MoCapAnything: Unified 3D Motion Capture for Arbitrary Skeletons from Monocular Videos
Abstract
Motion capture now underpins content creation far beyond digital humans, yet most pipelines remain species- or template-specific. We formalize this gap as Category-Agnostic Motion Capture (CAMoCap): given a monocular video and an arbitrary rigged 3D asset as a prompt, the goal is to reconstruct a rotation-based animation (e.g., BVH) that directly drives the specific asset. We present MoCapAnything, a reference-guided, factorized framework that first predicts 3D joint trajectories and then recovers asset-specific rotations via constraint-aware Inverse Kinematics (IK) Fitting.
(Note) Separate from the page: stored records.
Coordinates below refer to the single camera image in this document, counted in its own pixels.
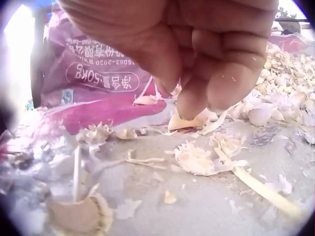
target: garlic clove
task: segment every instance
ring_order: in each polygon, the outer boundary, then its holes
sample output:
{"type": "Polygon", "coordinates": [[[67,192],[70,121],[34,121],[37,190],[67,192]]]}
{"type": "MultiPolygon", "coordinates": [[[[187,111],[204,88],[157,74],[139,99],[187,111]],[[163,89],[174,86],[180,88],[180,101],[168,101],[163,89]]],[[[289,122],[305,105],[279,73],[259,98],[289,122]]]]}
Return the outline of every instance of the garlic clove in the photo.
{"type": "Polygon", "coordinates": [[[262,78],[262,77],[258,77],[258,80],[257,80],[257,82],[256,82],[256,85],[259,85],[259,84],[262,84],[264,82],[264,78],[262,78]]]}
{"type": "Polygon", "coordinates": [[[264,65],[264,68],[267,69],[267,70],[271,69],[271,63],[270,62],[266,62],[265,65],[264,65]]]}
{"type": "Polygon", "coordinates": [[[257,108],[248,111],[248,117],[250,122],[258,127],[267,124],[267,122],[271,118],[271,114],[272,112],[270,109],[263,108],[257,108]]]}
{"type": "Polygon", "coordinates": [[[297,91],[292,97],[292,104],[301,107],[306,102],[307,94],[301,91],[297,91]]]}
{"type": "Polygon", "coordinates": [[[260,72],[260,75],[261,75],[261,77],[263,77],[263,78],[266,78],[266,77],[268,77],[268,76],[270,76],[271,75],[271,72],[269,71],[269,70],[267,70],[267,69],[262,69],[262,71],[260,72]]]}
{"type": "Polygon", "coordinates": [[[311,100],[311,99],[306,100],[305,108],[308,113],[315,115],[315,101],[314,100],[311,100]]]}
{"type": "Polygon", "coordinates": [[[274,109],[272,111],[272,115],[271,115],[272,118],[274,118],[275,120],[277,121],[285,121],[282,113],[280,111],[278,111],[277,109],[274,109]]]}
{"type": "Polygon", "coordinates": [[[203,120],[198,116],[196,116],[192,121],[185,121],[179,117],[178,113],[176,113],[171,117],[169,121],[168,129],[169,131],[171,131],[171,130],[183,129],[187,127],[202,128],[203,125],[204,125],[203,120]]]}

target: gray ground
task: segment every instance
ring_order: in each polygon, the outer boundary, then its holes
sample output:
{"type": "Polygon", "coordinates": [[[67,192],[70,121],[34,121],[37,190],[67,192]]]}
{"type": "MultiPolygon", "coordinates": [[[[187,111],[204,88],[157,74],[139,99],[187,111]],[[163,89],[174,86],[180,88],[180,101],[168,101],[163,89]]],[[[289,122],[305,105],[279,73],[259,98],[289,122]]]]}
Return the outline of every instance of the gray ground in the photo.
{"type": "MultiPolygon", "coordinates": [[[[274,182],[280,173],[284,173],[293,185],[293,192],[287,198],[304,207],[309,213],[314,209],[314,160],[315,148],[307,144],[298,135],[298,128],[282,127],[268,124],[264,128],[257,128],[248,123],[230,122],[216,132],[231,129],[247,136],[242,152],[234,157],[236,160],[245,159],[252,168],[252,175],[261,182],[274,182]]],[[[199,136],[195,146],[209,149],[208,136],[199,136]]],[[[170,164],[176,164],[171,155],[164,153],[186,140],[192,141],[191,134],[175,133],[166,136],[157,132],[149,132],[147,136],[135,140],[109,140],[101,147],[97,156],[104,162],[126,158],[130,149],[136,150],[136,158],[147,159],[164,157],[163,164],[167,170],[157,170],[146,166],[130,163],[120,164],[106,169],[100,178],[99,192],[113,209],[123,204],[125,199],[142,203],[136,209],[134,216],[129,219],[114,219],[108,233],[109,236],[173,236],[173,235],[294,235],[300,225],[294,223],[282,212],[265,216],[271,206],[270,202],[250,190],[232,172],[220,173],[211,177],[194,176],[185,172],[174,173],[170,164]],[[164,181],[160,182],[152,177],[158,172],[164,181]],[[177,202],[167,205],[163,202],[165,191],[169,190],[178,198],[177,202]],[[235,214],[229,201],[235,201],[236,207],[242,209],[235,214]]],[[[42,177],[50,174],[41,167],[42,177]]],[[[71,183],[51,185],[54,195],[70,195],[71,183]]],[[[40,234],[46,220],[43,213],[44,204],[40,209],[23,208],[20,200],[12,217],[19,217],[23,224],[34,235],[40,234]]]]}

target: peeled garlic clove
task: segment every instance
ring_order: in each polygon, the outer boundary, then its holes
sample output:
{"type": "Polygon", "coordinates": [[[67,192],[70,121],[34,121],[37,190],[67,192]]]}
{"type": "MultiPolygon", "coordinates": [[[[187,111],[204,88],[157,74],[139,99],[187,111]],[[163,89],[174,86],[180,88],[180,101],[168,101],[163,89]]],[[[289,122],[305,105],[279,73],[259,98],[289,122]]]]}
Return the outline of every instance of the peeled garlic clove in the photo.
{"type": "Polygon", "coordinates": [[[311,100],[311,99],[306,100],[305,108],[308,113],[315,115],[315,101],[314,100],[311,100]]]}
{"type": "Polygon", "coordinates": [[[277,120],[277,121],[284,121],[283,115],[282,115],[281,112],[278,111],[277,109],[274,109],[274,110],[272,111],[271,117],[274,118],[274,119],[277,120]]]}
{"type": "Polygon", "coordinates": [[[116,131],[115,133],[119,139],[135,139],[137,137],[136,132],[130,128],[125,128],[123,130],[116,131]]]}
{"type": "Polygon", "coordinates": [[[262,108],[252,109],[248,111],[250,122],[258,127],[267,124],[267,122],[271,118],[271,114],[271,111],[262,108]]]}
{"type": "Polygon", "coordinates": [[[171,131],[171,130],[183,129],[187,127],[202,128],[203,125],[204,125],[204,122],[198,116],[195,117],[192,121],[185,121],[179,117],[178,113],[176,113],[171,117],[171,120],[169,121],[168,129],[169,131],[171,131]]]}
{"type": "Polygon", "coordinates": [[[267,69],[262,69],[262,71],[260,72],[260,75],[263,77],[263,78],[266,78],[267,76],[270,76],[271,75],[271,72],[267,69]]]}
{"type": "Polygon", "coordinates": [[[270,69],[271,68],[271,63],[270,62],[266,62],[264,65],[265,69],[270,69]]]}
{"type": "Polygon", "coordinates": [[[149,96],[141,96],[138,97],[133,104],[137,105],[155,105],[157,104],[157,99],[155,99],[155,96],[149,95],[149,96]]]}
{"type": "Polygon", "coordinates": [[[256,85],[259,85],[259,84],[262,84],[264,82],[264,78],[262,78],[262,77],[258,77],[258,80],[257,80],[257,82],[256,82],[256,85]]]}

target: dried garlic scrap
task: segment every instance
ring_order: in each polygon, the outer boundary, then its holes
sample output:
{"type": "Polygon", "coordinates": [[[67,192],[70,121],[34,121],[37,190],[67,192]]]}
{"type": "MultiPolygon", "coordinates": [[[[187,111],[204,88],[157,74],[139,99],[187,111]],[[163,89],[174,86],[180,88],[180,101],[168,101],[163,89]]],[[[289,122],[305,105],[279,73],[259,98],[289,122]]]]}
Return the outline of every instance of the dried garlic scrap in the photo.
{"type": "Polygon", "coordinates": [[[85,141],[91,144],[103,144],[111,134],[108,125],[102,125],[102,122],[96,125],[89,125],[88,129],[81,129],[76,135],[78,141],[85,141]]]}
{"type": "Polygon", "coordinates": [[[117,138],[119,139],[135,139],[137,134],[132,128],[124,128],[122,130],[115,131],[117,138]]]}
{"type": "Polygon", "coordinates": [[[175,195],[173,193],[171,193],[170,191],[165,191],[165,196],[164,196],[164,203],[166,204],[173,204],[177,201],[177,198],[175,197],[175,195]]]}
{"type": "Polygon", "coordinates": [[[194,174],[210,176],[219,172],[230,171],[236,166],[245,166],[245,160],[232,161],[227,164],[221,163],[220,159],[212,160],[211,152],[202,148],[194,147],[192,143],[183,143],[174,149],[175,160],[183,168],[184,171],[194,174]]]}

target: finger
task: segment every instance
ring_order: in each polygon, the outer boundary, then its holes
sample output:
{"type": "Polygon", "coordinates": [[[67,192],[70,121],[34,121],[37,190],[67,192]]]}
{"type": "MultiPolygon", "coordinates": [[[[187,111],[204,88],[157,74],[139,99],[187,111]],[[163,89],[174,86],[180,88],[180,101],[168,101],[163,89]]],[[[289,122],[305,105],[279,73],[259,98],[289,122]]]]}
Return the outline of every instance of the finger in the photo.
{"type": "Polygon", "coordinates": [[[208,81],[192,77],[182,86],[177,99],[177,111],[182,119],[193,120],[207,105],[208,81]]]}
{"type": "Polygon", "coordinates": [[[179,46],[192,48],[192,28],[183,26],[171,26],[174,37],[179,46]]]}
{"type": "Polygon", "coordinates": [[[208,30],[194,30],[192,45],[196,52],[214,59],[223,59],[222,35],[208,30]]]}
{"type": "Polygon", "coordinates": [[[159,79],[167,92],[176,87],[182,72],[182,60],[172,31],[157,25],[126,39],[108,41],[110,46],[132,58],[143,70],[159,79]]]}
{"type": "Polygon", "coordinates": [[[277,8],[270,11],[259,8],[264,5],[263,1],[245,5],[241,4],[242,0],[238,0],[239,3],[231,0],[180,0],[180,13],[188,25],[197,29],[218,33],[251,32],[269,37],[277,8]]]}
{"type": "MultiPolygon", "coordinates": [[[[252,59],[251,55],[240,54],[241,56],[237,53],[237,56],[243,58],[243,60],[249,57],[252,59]]],[[[259,70],[253,71],[244,66],[241,59],[236,61],[238,63],[226,63],[213,60],[204,55],[199,55],[196,58],[193,77],[208,80],[207,99],[208,106],[211,109],[228,109],[242,100],[255,86],[259,76],[257,71],[259,70]]]]}
MoCapAnything comprises three learnable modules and a lightweight IK stage: a Reference Prompt Encoder that distills per-joint queries from the asset’s skeleton, mesh, and rendered image set; a Video Feature Extractor that computes dense visual descriptors and reconstructs a coarse 4D deforming mesh to bridge the modality gap between RGB tokens and the point-cloud–like joint space; and a Unified Motion Decoder that fuses these cues to produce temporally coherent trajectories. We also curate Truebones Zoo with 1,038 motion clips, each providing a standardized skeleton–mesh–rendered-video triad. Experiments on in-domain benchmarks and in-the-wild videos show that \name delivers high-quality skeletal animations and exhibits non-trivial cross-species retargeting across heterogeneous rigs, offering a scalable path toward prompt-based 3D motion capture for arbitrary assets.